Le marché des engrais reste soumis à une forte tension, portée par la progression continue des prix du pétrole et du gaz. Ces hausses impactent directement les coûts de production, en particulier pour les unités industrielles fortement consommatrices de gaz. Parallèlement, l’affaiblissement de l’euro face au dollar accentue la facture des importations, renforçant ainsi la tendance haussière observée sur le marché européen.
Cette dynamique pourrait désormais évoluer de manière plus mesurée. La majorité des besoins pour la campagne de printemps étant couverte, de nombreux acteurs adoptent une posture prudente, limitant les engagements à court terme. Le marché semble entrer dans une phase d’ajustement après les fortes progressions des prix enregistrées récemment.
Le segment de l’urée illustre clairement cette situation. Après une hausse rapide sur une courte période, les échanges mondiaux marquent le pas. Les transactions se font rares à des niveaux supérieurs à ceux de la semaine précédente, signe que les opérateurs peinent à accepter ces nouveaux seuils de prix.

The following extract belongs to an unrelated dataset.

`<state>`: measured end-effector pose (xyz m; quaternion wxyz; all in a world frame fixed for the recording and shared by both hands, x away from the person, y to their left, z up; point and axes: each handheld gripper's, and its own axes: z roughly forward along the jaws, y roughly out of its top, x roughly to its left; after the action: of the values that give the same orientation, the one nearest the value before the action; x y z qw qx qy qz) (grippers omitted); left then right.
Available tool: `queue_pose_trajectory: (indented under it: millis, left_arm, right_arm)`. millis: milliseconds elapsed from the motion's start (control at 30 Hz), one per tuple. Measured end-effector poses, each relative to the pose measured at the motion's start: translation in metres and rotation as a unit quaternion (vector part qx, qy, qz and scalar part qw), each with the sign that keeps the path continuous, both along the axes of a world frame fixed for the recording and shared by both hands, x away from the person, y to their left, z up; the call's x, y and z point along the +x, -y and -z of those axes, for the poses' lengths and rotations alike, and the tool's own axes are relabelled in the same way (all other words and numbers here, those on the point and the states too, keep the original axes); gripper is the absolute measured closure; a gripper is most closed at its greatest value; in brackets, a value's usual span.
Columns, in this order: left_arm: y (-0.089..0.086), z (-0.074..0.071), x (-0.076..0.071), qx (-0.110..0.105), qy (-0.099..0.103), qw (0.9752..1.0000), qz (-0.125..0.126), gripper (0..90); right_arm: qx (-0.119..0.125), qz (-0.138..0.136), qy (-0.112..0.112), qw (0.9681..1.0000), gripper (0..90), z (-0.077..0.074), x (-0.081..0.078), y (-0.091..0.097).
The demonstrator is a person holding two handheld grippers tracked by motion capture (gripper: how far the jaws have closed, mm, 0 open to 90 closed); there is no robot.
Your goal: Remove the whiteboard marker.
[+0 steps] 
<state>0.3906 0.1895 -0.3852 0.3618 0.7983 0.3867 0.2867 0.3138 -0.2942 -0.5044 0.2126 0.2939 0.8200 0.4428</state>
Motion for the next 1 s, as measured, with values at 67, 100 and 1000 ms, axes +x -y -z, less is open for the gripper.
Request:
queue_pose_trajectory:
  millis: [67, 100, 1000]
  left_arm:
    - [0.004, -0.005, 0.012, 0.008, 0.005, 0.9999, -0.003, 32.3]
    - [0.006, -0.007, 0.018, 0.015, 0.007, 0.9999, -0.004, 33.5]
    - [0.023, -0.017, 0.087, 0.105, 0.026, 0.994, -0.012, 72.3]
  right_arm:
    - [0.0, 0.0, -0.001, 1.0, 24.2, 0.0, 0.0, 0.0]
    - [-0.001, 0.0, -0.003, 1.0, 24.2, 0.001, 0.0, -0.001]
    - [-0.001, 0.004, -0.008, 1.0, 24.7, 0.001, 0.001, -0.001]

En début de semaine, les perspectives d’une trêve et d’un possible règlement du conflit évoqués par Donald Trump apportent un léger espoir d’accalmie. L’incertitude demeure toutefois élevée et cette évolution doit être interprétée comme un répit temporaire plutôt qu’un retournement durable. La réouverture du détroit reste un enjeu clé pour fluidifier les échanges et assurer un approvisionnement plus régulier du marché.